Война есть война, с полей смерти не возвращаются помолодевшими. Вот почему леснику Сильвестру показался таким долгим и изнурительным трехверстный путь до его родной сторожки, затерявшейся в чаще монастырского бора. За своими плечами Сильвестр нес три года окопной жизни, три года игры в смерть, три года бессмысленной и тупой злобы на всех: на неприятельских солдат, на собственное начальство, на крохотный георгиевский крестик, пришпиленный ему на грудь за то, что он хорошо убивал, на тоску по оставшейся в сторожке молодайке, от которой его оторвали после пятой любовной ночи. А впереди была тревога: не потух ли его молодой супружеский очаг, здорова ли жена, и какой вор крал у него за эти три года разлуки ее молодость и любовь, принадлежащие ему одному. О, это было самое горькое несчастие, и он был уверен в нем, потому что нет таких женщин на свете, которые умеют ждать.

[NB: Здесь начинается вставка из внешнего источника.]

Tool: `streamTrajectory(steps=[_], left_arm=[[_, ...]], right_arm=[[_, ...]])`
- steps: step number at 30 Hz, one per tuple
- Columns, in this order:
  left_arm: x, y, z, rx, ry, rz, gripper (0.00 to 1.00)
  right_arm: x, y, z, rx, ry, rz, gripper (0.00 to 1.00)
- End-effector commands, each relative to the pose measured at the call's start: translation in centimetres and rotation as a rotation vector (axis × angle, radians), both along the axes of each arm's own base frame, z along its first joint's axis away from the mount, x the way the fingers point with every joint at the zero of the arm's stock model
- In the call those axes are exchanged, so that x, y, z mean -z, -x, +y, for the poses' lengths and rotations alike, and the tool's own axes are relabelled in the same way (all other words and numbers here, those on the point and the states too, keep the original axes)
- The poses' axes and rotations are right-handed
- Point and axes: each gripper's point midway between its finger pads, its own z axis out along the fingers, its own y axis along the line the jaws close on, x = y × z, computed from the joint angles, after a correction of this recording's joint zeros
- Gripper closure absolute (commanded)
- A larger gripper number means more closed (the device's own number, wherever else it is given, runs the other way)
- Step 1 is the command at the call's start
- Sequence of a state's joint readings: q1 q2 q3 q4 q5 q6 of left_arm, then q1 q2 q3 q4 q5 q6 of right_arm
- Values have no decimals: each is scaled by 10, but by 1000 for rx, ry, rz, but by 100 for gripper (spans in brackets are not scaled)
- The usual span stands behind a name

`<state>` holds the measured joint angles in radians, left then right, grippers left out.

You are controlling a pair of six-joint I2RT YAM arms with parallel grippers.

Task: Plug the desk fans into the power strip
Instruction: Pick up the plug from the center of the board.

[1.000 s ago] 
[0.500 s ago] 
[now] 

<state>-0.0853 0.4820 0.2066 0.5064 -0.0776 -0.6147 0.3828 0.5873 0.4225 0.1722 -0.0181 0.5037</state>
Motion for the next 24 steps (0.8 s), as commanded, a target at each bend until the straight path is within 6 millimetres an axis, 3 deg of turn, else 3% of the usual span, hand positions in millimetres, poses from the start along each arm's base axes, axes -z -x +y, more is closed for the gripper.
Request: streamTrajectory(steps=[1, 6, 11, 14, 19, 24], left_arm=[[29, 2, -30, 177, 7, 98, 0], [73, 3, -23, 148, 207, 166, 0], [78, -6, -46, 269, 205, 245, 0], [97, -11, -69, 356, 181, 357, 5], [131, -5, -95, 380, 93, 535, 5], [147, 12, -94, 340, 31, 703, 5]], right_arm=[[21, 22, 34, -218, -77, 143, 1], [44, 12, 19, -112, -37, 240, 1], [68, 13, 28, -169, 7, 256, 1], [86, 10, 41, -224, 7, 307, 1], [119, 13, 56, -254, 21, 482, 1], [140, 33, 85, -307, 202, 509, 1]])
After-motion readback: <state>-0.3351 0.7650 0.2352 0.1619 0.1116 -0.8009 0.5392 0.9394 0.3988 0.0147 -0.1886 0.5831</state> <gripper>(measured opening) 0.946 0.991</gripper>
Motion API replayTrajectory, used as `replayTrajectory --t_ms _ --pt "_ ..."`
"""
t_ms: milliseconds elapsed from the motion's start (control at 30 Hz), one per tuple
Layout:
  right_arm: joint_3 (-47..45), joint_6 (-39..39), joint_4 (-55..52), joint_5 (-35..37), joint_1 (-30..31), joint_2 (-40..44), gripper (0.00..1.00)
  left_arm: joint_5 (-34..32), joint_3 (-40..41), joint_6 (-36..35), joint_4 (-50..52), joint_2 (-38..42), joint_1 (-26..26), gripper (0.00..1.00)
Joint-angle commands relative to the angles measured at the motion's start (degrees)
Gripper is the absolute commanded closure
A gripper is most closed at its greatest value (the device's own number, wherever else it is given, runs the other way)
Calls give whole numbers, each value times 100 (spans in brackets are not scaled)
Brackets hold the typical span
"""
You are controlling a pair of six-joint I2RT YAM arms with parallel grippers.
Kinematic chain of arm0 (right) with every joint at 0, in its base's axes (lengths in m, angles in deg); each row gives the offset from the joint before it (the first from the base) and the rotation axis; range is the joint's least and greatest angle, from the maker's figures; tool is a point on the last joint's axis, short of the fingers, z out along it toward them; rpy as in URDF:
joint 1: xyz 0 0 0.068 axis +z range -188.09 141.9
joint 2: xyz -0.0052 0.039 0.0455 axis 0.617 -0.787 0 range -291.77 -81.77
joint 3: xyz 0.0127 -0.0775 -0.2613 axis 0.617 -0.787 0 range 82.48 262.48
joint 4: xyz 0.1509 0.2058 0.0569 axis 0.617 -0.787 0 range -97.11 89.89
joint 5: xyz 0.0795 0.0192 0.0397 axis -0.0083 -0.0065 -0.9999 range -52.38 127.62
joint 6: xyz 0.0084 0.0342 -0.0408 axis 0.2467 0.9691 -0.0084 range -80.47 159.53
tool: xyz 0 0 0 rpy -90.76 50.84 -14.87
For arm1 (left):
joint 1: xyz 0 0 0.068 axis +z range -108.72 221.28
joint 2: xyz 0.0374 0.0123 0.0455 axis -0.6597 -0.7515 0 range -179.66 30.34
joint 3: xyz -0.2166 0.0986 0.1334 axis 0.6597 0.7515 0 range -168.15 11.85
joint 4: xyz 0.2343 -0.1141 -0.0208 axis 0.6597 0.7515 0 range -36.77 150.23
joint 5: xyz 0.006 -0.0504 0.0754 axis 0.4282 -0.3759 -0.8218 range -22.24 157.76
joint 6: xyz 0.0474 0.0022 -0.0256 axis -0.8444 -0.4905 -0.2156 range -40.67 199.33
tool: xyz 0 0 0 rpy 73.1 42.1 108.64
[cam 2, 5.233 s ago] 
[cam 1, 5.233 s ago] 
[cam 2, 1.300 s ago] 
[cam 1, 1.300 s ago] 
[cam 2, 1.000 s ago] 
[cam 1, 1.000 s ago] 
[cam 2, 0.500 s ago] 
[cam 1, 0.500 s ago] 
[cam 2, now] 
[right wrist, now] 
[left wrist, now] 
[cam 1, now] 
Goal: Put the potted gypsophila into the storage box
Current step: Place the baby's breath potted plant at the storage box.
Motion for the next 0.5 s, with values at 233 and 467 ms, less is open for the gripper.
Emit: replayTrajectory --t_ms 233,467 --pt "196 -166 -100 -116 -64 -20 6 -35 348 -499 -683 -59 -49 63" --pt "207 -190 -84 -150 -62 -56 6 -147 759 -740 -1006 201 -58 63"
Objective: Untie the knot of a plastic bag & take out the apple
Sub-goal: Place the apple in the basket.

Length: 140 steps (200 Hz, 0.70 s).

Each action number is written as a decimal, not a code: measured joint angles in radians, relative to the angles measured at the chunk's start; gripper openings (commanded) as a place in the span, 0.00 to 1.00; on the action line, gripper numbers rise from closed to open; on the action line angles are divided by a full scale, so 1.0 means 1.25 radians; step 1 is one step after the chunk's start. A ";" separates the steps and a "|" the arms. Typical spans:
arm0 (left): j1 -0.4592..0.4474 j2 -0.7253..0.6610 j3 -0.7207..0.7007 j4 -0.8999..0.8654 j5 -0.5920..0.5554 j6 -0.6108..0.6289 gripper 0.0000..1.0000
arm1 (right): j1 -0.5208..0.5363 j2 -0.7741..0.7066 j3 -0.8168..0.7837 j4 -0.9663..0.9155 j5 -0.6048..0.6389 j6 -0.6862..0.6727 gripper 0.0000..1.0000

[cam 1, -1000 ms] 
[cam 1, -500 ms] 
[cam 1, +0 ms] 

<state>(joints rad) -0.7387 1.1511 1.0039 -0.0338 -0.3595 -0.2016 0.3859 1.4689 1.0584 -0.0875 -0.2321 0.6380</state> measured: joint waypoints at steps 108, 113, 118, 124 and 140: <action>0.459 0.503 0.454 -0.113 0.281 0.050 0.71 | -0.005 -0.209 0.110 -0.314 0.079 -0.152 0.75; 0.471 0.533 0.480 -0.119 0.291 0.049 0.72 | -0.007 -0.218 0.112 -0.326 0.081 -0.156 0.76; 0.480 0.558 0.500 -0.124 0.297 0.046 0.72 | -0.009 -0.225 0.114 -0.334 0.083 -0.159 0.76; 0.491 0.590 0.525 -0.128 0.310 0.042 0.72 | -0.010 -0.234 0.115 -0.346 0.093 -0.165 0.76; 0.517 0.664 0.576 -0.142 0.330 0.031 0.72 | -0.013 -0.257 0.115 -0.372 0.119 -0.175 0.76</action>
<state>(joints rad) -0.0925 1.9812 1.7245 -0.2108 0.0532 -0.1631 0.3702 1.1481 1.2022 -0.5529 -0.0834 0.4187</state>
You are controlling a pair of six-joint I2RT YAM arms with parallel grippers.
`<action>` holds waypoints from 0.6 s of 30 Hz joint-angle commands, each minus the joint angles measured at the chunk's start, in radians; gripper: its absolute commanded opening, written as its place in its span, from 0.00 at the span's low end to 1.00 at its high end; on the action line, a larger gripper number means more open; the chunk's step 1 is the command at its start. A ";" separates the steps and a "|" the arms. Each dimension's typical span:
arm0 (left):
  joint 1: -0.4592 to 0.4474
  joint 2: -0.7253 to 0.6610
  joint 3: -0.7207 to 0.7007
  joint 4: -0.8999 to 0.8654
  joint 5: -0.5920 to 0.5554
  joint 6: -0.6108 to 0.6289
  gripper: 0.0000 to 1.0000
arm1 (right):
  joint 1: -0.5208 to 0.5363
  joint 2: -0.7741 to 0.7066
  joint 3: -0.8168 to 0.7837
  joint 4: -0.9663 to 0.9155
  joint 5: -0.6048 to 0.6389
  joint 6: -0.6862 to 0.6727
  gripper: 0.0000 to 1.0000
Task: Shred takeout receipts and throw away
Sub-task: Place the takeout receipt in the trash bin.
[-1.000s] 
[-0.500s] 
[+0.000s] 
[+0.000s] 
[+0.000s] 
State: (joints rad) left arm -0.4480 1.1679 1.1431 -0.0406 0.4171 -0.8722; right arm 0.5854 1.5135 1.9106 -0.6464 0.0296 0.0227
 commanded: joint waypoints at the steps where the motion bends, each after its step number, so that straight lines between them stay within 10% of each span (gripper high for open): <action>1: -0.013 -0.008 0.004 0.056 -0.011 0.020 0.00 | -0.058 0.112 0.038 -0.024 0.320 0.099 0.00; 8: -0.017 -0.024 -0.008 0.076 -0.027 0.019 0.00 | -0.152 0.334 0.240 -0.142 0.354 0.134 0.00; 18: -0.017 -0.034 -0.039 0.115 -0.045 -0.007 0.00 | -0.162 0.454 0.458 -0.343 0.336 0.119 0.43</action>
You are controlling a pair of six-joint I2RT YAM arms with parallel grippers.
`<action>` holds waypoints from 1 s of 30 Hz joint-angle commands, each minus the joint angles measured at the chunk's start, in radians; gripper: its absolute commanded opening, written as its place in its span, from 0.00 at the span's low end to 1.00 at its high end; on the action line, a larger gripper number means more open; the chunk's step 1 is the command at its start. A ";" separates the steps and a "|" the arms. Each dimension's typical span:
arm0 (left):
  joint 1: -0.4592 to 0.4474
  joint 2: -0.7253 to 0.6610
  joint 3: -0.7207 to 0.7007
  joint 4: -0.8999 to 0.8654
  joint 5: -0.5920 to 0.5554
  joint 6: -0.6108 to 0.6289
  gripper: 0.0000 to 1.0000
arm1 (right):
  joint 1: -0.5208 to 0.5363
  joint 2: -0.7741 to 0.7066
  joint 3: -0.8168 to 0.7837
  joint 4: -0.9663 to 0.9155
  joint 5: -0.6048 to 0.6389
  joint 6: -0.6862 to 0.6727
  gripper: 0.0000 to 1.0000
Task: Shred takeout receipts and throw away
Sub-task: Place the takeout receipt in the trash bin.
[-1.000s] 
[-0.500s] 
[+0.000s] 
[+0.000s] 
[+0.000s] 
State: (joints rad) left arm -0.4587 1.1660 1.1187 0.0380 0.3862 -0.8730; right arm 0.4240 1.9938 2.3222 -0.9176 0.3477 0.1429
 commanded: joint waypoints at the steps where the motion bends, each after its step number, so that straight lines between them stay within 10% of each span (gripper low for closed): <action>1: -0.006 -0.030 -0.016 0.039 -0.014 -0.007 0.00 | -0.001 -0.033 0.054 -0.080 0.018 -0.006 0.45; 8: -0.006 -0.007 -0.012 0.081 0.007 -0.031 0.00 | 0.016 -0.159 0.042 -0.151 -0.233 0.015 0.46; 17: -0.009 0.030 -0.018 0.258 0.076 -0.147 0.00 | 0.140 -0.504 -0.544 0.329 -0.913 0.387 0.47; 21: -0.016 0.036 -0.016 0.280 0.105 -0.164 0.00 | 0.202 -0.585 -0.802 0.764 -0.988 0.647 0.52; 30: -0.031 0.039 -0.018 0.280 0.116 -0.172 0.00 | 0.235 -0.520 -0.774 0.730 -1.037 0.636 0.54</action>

Уже небо над соснами было грустно и трепетно, уже село солнце, и грибной дух подымался от серебряного моха, уже иволга досвистывала птичью свою вечерню, когда Сильвестр подошел к дому. Все было прежнее: на изгороди торчали горшки, корова обнюхивала завалинку, только погреб кто-то перекрыл новым тесом. Молодайка стояла посреди двора, босая, в повойнике, и глядела на Сильвестра с испугом.

— Марина! — крикнул он, захлебнувшись в теплой радости. — Марина! Ты это, что ль?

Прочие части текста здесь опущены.